-- Recorded information follows --
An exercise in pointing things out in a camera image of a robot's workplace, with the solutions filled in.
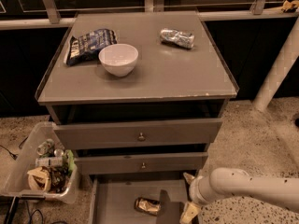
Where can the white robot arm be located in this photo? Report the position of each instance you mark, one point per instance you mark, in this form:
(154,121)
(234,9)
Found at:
-- Recorded information concluded --
What you are asked to do: Pick each line holding "robot" out of the entries above and return it.

Answer section:
An exercise in pointing things out in a camera image of a robot's workplace, with the solutions filled in.
Where can the white robot arm be located in this photo? Report the position of each instance you mark, one point per instance you mark, in this form:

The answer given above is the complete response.